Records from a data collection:
****
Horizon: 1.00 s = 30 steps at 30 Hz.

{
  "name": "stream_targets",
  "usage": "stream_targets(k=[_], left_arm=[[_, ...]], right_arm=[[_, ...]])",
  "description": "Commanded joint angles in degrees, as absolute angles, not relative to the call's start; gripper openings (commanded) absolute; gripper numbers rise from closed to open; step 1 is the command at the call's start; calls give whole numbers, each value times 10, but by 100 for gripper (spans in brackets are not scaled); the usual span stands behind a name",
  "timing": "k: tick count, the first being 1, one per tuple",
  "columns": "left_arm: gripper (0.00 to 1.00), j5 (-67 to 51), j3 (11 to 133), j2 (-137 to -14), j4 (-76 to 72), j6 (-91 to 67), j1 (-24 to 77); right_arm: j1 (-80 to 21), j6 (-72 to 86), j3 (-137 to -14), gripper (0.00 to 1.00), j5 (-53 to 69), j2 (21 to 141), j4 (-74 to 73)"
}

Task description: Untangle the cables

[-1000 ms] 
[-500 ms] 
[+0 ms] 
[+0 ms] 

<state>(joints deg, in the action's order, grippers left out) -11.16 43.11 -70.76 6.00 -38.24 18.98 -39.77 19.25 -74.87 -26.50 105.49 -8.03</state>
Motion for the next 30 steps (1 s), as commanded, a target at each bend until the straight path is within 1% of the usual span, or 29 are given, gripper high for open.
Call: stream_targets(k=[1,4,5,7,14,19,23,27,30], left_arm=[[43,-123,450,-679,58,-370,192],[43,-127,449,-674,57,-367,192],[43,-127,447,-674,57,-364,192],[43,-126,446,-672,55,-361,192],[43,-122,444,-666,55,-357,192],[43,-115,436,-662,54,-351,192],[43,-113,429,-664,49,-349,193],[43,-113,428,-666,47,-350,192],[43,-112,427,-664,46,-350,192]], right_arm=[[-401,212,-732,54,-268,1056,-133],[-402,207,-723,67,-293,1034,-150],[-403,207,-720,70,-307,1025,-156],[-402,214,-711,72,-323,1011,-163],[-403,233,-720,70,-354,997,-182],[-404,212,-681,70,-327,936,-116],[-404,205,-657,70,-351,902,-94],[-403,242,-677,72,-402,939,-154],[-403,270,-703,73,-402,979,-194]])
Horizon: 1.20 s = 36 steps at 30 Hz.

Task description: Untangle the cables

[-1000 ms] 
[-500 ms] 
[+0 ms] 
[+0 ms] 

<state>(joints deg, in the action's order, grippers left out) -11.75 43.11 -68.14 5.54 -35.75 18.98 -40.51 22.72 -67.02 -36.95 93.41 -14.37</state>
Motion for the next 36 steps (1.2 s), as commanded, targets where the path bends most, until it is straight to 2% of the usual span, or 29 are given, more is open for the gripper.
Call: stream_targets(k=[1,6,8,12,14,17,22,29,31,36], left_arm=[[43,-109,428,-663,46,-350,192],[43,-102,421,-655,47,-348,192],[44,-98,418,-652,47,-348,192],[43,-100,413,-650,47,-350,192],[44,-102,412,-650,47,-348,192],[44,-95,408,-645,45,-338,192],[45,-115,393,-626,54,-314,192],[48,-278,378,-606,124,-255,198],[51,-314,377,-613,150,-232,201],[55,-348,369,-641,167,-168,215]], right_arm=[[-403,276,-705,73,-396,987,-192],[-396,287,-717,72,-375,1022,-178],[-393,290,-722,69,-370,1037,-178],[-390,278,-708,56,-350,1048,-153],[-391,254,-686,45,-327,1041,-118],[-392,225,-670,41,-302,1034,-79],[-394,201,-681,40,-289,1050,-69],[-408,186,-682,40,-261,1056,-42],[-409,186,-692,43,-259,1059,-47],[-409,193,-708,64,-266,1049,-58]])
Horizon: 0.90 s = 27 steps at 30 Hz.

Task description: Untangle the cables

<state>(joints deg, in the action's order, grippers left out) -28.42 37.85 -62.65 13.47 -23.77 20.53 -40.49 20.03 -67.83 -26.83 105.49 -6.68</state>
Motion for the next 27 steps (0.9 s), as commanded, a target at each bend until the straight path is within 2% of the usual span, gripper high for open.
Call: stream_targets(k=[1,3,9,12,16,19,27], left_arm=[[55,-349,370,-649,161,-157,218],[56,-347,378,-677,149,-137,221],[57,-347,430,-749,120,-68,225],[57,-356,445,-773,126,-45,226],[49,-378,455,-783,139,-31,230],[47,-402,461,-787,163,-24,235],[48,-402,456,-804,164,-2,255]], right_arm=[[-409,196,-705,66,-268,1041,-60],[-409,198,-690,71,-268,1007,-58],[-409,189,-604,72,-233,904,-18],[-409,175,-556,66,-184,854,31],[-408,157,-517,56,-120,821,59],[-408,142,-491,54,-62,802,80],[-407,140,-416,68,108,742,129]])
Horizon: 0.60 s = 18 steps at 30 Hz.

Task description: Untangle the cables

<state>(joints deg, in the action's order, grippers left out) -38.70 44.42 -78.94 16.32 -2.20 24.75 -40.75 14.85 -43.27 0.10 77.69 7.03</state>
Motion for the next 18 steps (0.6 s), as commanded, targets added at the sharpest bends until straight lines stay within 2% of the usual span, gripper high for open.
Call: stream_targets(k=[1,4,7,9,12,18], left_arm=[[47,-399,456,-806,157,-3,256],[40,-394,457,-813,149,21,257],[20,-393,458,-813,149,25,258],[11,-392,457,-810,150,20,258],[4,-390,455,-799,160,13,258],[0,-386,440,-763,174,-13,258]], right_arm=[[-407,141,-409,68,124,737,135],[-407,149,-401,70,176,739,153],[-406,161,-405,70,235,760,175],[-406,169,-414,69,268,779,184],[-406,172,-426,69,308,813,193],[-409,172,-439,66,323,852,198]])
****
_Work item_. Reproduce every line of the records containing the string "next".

_Final answer_.
Motion for the next 30 steps (1 s), as commanded, a target at each bend until the straight path is within 1% of the usual span, or 29 are given, gripper high for open.
Motion for the next 36 steps (1.2 s), as commanded, targets where the path bends most, until it is straight to 2% of the usual span, or 29 are given, more is open for the gripper.
Motion for the next 27 steps (0.9 s), as commanded, a target at each bend until the straight path is within 2% of the usual span, gripper high for open.
Motion for the next 18 steps (0.6 s), as commanded, targets added at the sharpest bends until straight lines stay within 2% of the usual span, gripper high for open.

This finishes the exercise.